After weeks of trying, Sara and John Lemmon failed to reach the summit from the Tucson side. “They gave up,” says Brown. “They were out of supplies.”
But actually, Sara didn’t give up. She and John heard that a rancher over in Oracle might know of a way up the north side. So they made the 40-mile journey to find Emerson Oliver Stratton, and he agreed to take them to the top. Sara Lemmon finally realized her dream of reaching the summit.
Stratton was distantly related to Pima County Surveyor George Roskruge, and he convinced Roskruge to put Sara’s name on the map to honor her achievement of being the first white woman to make the climb.

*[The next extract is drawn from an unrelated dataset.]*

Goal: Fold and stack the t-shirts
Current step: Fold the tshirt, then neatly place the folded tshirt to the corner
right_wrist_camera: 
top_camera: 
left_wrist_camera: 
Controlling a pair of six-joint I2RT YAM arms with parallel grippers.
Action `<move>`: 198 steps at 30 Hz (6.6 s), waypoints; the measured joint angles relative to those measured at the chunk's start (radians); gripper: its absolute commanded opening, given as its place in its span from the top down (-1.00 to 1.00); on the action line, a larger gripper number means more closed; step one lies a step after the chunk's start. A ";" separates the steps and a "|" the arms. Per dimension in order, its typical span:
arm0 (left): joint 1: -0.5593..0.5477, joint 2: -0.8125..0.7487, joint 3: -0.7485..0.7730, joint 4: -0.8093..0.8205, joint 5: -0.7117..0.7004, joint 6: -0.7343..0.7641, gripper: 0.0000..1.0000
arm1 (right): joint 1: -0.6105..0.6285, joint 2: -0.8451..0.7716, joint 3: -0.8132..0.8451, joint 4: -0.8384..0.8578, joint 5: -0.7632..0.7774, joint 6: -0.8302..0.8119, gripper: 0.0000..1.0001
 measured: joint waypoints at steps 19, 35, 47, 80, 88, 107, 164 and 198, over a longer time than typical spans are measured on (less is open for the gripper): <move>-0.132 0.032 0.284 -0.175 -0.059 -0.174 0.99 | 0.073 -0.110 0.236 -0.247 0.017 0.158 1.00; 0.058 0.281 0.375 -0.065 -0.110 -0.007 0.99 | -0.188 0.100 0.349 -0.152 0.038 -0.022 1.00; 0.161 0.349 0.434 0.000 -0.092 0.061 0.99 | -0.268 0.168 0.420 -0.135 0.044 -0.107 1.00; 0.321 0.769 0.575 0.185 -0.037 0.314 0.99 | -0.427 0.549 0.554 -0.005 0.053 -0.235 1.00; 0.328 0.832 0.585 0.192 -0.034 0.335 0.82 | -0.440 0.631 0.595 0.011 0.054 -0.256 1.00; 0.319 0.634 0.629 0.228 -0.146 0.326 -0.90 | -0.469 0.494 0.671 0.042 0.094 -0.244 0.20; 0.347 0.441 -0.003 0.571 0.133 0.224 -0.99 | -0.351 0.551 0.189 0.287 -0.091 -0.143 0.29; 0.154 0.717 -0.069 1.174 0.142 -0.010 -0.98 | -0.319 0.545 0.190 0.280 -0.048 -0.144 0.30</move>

“What’s amazing is that Sara and John came back 25 years later to celebrate their silver wedding anniversary by doing this trip from Oracle,” says Brown (who notes that today is her one-year wedding anniversary. Her husband, Dave Peterson, is up ahead, taking pictures, and a friend has also come along on this adventure). When the Lemmons returned, they looked up Emerson Stratton, and the three of them – all in their seventies – once again hiked up to the summit. “And I hope I’m still doing that in my seventies,” says Brown.
She also hopes that Sara Lemmon’s story of grit, perseverance, and living life as a trailblazer will inspire us all.